From: Lee Schermerhorn <lee.schermerhorn@hp.com>
To: linux-mm@kvack.org, linux-numa@vger.kernel.org
Cc: akpm@linux-foundation.org, Mel Gorman <mel@csn.ul.ie>,
Randy Dunlap <randy.dunlap@oracle.com>,
Nishanth Aravamudan <nacc@us.ibm.com>,
David Rientjes <rientjes@google.com>, Adam Litke <agl@us.ibm.com>,
Andy Whitcroft <apw@canonical.com>,
eric.whitney@hp.com
Subject: [PATCH 2/3] hugetlb: handle memory hot-plug events
Date: Wed, 09 Sep 2009 12:32:17 -0400 [thread overview]
Message-ID: <20090909163217.12963.5606.sendpatchset@localhost.localdomain> (raw)

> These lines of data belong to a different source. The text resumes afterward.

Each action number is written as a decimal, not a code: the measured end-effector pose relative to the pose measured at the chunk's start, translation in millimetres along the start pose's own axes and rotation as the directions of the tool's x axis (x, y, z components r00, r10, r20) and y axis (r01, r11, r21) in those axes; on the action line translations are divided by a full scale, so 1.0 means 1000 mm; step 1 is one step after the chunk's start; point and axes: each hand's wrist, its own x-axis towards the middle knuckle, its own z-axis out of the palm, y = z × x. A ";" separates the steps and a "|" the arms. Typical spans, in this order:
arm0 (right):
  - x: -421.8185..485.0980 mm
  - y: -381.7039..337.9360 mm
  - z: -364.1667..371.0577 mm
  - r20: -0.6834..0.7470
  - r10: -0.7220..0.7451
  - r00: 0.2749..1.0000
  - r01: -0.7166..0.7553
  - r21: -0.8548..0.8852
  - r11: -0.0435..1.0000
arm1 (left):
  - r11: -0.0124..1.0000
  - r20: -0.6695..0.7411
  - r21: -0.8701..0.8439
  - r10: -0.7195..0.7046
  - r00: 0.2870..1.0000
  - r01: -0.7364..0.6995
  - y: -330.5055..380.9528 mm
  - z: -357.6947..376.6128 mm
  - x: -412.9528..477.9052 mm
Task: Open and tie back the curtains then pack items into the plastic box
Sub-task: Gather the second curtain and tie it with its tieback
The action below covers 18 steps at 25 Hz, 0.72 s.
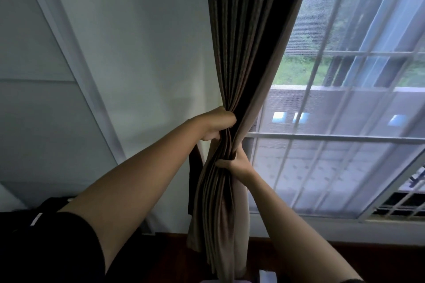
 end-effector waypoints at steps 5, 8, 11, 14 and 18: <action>0.010 0.002 0.025 -0.284 0.087 0.955 -0.132 -0.142 0.981 | 0.999 0.019 0.010 -0.034 0.999 0.034 0.005 0.006 0.001; 0.014 -0.005 0.038 -0.462 0.179 0.869 -0.285 -0.170 0.943 | 0.999 0.037 0.019 -0.041 0.998 0.040 0.000 -0.001 0.001; 0.017 -0.006 0.048 -0.555 0.162 0.816 -0.379 -0.301 0.875 | 0.999 0.033 0.034 -0.022 0.999 0.021 -0.004 -0.007 0.001; 0.019 -0.004 0.052 -0.569 0.117 0.814 -0.380 -0.369 0.848 | 0.999 0.033 0.036 -0.008 0.999 0.007 -0.006 -0.008 0.002; 0.021 -0.004 0.052 -0.573 0.084 0.815 -0.371 -0.406 0.836 | 1.000 0.078 -0.005 0.013 0.997 -0.012 -0.007 -0.011 0.001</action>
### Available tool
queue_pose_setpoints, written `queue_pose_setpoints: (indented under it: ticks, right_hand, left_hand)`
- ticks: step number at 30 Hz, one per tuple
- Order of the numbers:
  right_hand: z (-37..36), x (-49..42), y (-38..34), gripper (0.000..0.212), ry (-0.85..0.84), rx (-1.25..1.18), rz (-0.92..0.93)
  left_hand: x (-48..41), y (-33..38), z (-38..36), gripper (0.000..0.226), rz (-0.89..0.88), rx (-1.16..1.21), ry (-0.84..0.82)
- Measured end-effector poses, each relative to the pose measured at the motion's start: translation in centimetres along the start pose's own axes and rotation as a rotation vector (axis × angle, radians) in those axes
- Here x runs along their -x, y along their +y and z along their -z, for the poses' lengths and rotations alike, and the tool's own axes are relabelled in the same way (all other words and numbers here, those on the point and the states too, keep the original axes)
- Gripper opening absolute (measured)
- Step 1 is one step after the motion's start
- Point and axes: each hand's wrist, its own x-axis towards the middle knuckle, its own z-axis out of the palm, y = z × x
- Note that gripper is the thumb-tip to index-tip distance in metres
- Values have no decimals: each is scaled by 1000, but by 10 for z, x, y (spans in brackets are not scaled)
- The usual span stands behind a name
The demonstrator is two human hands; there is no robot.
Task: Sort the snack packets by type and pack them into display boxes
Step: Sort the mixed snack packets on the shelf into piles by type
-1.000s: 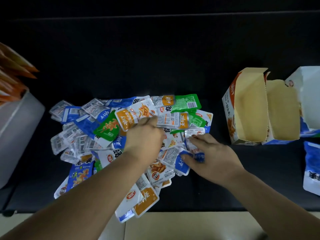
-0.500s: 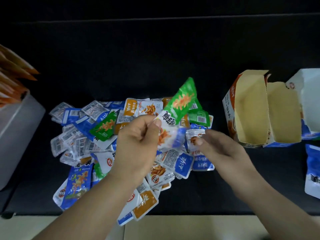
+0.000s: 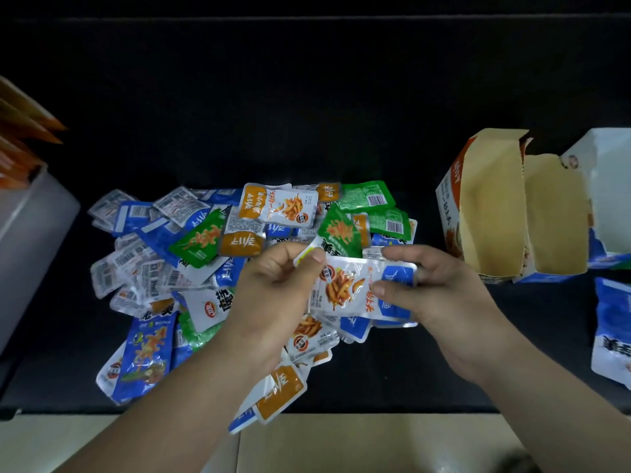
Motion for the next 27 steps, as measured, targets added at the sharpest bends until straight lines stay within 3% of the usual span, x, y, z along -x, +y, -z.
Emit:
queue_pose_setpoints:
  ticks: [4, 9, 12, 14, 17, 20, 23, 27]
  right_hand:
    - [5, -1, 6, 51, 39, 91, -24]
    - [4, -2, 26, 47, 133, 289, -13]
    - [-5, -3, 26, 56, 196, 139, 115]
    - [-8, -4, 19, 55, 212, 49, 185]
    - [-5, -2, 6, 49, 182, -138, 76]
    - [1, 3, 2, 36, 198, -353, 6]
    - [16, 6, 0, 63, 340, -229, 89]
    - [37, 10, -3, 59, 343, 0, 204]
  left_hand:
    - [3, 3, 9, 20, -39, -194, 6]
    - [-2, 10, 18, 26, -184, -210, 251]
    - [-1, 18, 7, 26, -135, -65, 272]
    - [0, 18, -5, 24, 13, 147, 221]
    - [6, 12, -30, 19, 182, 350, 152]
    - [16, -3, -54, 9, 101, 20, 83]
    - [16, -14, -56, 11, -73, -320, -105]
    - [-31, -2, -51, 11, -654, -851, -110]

In-Reply-To: <20090909163127.12963.612.sendpatchset@localhost.localdomain>
PATCH 2/3 hugetlb: per node attributes -- handle memory hot plug
Against: 2.6.31-rc7-mmotm-090827-1651
Register per node hstate attributes only for nodes with memory.

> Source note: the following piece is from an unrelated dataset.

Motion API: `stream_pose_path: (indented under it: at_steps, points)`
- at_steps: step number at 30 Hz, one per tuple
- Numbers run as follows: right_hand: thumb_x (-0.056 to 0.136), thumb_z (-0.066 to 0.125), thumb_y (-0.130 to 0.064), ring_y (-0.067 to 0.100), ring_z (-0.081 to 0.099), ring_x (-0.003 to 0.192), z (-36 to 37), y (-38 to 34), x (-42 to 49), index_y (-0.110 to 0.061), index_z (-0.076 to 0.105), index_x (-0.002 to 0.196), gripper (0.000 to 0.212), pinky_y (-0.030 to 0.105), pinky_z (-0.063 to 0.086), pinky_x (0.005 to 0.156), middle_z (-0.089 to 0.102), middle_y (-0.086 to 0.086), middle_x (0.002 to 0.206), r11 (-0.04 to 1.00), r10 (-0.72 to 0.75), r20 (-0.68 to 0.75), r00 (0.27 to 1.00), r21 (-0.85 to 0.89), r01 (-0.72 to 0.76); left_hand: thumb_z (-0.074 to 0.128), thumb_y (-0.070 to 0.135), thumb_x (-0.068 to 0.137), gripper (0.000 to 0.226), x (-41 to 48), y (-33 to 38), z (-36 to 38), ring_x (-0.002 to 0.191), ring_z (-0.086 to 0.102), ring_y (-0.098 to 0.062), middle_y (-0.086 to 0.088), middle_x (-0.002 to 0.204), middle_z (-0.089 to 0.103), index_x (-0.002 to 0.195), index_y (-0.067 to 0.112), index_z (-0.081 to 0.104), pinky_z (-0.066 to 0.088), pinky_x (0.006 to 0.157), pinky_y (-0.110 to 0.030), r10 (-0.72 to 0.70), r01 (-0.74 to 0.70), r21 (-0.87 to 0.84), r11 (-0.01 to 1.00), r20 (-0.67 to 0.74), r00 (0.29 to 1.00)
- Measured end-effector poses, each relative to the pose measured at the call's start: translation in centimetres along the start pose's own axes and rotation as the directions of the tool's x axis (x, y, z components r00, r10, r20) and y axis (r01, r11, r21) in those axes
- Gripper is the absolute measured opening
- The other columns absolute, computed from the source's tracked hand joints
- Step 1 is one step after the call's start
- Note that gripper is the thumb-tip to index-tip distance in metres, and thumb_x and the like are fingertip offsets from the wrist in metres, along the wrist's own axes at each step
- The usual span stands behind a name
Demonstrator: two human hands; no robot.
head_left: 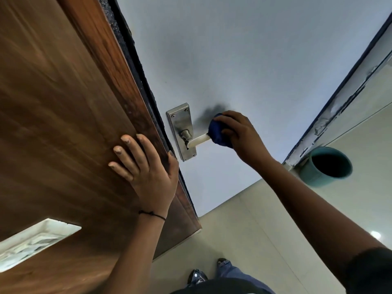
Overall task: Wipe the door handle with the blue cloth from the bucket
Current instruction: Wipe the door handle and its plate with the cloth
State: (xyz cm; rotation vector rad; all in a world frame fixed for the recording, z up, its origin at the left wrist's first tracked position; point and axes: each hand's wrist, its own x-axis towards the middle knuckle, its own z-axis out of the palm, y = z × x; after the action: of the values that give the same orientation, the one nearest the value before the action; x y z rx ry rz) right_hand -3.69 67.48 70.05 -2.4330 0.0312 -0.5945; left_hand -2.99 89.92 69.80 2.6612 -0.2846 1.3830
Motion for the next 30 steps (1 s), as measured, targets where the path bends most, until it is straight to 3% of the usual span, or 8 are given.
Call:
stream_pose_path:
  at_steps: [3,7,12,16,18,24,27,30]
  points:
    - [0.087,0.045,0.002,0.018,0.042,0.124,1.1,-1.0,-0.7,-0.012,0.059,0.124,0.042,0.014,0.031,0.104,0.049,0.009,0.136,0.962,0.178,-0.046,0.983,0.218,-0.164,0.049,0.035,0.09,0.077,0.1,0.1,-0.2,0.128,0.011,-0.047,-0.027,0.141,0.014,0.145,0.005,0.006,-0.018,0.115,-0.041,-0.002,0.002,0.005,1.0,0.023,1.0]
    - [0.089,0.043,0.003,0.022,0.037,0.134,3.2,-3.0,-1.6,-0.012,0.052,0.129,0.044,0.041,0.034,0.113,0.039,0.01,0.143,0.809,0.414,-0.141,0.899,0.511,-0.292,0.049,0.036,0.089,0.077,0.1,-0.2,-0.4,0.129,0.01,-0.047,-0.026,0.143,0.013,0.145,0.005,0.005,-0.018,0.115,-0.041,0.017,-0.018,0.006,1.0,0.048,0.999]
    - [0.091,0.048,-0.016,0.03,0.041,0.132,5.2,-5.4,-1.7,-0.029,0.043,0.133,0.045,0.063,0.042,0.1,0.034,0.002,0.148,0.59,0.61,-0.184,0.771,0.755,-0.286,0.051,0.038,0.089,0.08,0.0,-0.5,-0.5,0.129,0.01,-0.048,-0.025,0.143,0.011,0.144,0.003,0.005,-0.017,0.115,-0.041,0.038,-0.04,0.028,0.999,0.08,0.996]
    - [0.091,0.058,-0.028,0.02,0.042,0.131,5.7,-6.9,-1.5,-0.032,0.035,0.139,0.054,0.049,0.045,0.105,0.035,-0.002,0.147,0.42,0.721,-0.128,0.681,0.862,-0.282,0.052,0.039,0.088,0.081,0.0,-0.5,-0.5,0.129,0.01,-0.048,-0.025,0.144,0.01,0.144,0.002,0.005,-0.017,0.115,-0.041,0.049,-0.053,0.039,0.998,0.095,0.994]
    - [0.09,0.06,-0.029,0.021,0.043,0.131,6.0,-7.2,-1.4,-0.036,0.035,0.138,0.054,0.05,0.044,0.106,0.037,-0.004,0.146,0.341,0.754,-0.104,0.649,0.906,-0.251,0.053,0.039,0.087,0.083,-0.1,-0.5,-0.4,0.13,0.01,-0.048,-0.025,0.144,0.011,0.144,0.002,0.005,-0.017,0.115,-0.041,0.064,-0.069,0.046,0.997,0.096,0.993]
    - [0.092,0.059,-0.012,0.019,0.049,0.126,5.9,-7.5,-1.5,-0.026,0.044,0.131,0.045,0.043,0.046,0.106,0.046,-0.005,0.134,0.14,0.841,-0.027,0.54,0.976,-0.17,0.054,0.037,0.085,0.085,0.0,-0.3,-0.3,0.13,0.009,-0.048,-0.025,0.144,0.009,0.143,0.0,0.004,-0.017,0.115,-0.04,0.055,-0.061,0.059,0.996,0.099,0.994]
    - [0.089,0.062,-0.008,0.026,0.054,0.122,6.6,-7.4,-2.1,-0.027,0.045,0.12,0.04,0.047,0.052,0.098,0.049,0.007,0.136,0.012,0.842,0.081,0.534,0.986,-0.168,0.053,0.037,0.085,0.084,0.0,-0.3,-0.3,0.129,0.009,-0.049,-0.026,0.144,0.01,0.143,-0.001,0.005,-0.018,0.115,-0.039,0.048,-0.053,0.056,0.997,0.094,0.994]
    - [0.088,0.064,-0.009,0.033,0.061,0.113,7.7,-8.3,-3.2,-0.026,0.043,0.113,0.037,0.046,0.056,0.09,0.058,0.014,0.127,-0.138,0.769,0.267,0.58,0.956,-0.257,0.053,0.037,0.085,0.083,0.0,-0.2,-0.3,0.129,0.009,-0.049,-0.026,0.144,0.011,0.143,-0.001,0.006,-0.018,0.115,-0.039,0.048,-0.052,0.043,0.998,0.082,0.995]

With Memory Hotplug, memory can be added to a memoryless node and
a node with memory can become memoryless. Therefore, add a memory
on/off-line notifier callback to [un]register a node's attributes
on transition to/from memoryless state.
N.B., Only tested build, boot, libhugetlbfs regression.
i.e., no memory hotplug testing.
Signed-off-by: Lee Schermerhorn <lee.schermerhorn@hp.com>
Documentation/vm/hugetlbpage.txt | 7 ++--
drivers/base/node.c | 56 ++++++++++++++++++++++++++++++++++-----
2 files changed, 54 insertions(+), 9 deletions(-)

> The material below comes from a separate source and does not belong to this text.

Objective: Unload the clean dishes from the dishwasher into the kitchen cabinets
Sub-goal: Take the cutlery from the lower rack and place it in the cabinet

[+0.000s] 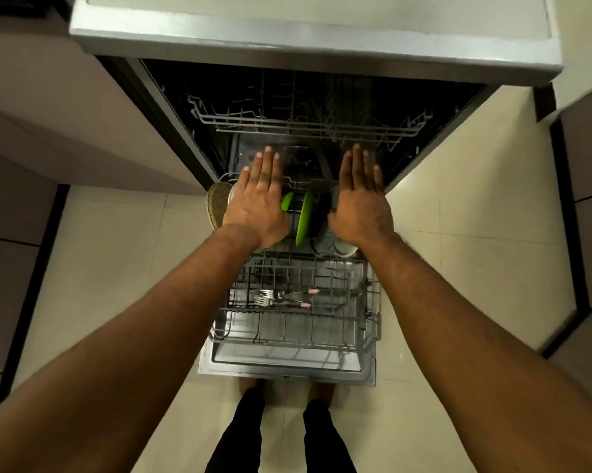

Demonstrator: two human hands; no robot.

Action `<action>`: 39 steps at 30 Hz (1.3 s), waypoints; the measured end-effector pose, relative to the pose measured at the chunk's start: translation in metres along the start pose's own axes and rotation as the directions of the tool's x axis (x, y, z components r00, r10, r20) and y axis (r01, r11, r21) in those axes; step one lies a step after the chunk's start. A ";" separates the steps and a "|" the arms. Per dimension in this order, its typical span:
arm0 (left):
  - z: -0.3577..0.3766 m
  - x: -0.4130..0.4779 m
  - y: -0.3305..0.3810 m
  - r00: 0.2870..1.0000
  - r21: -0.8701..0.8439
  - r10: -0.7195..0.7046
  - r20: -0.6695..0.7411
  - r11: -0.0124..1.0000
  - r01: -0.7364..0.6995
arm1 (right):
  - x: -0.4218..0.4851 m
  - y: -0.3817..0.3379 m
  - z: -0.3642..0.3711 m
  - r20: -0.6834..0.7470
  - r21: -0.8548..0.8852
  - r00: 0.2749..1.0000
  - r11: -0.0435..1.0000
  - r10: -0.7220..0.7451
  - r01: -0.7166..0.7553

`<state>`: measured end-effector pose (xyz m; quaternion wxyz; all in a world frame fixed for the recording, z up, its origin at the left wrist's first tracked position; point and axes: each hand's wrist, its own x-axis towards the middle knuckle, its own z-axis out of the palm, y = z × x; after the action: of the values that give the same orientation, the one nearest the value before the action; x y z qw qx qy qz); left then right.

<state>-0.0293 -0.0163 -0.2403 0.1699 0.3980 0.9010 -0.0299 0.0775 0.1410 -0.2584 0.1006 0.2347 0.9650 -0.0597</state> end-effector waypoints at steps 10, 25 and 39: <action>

Index: linux-2.6.31-rc7-mmotm-090827-1651/drivers/base/node.c
===================================================================
--- linux-2.6.31-rc7-mmotm-090827-1651.orig/drivers/base/node.c 2009-09-09 11:57:37.000000000 -0400
+++ linux-2.6.31-rc7-mmotm-090827-1651/drivers/base/node.c 2009-09-09 11:57:39.000000000 -0400
@@ -180,11 +180,12 @@ static SYSDEV_ATTR(distance, S_IRUGO, no
/*
* hugetlbfs per node attributes registration interface:
* When/if hugetlb[fs] subsystem initializes [sometime after this module],
- * it will register it's per node attributes for all nodes on-line at that
- * point. It will also call register_hugetlbfs_with_node(), below, to
+ * it will register it's per node attributes for all on-line nodes with
+ * memory. It will also call register_hugetlbfs_with_node(), below, to
* register it's attribute registration functions with this node driver.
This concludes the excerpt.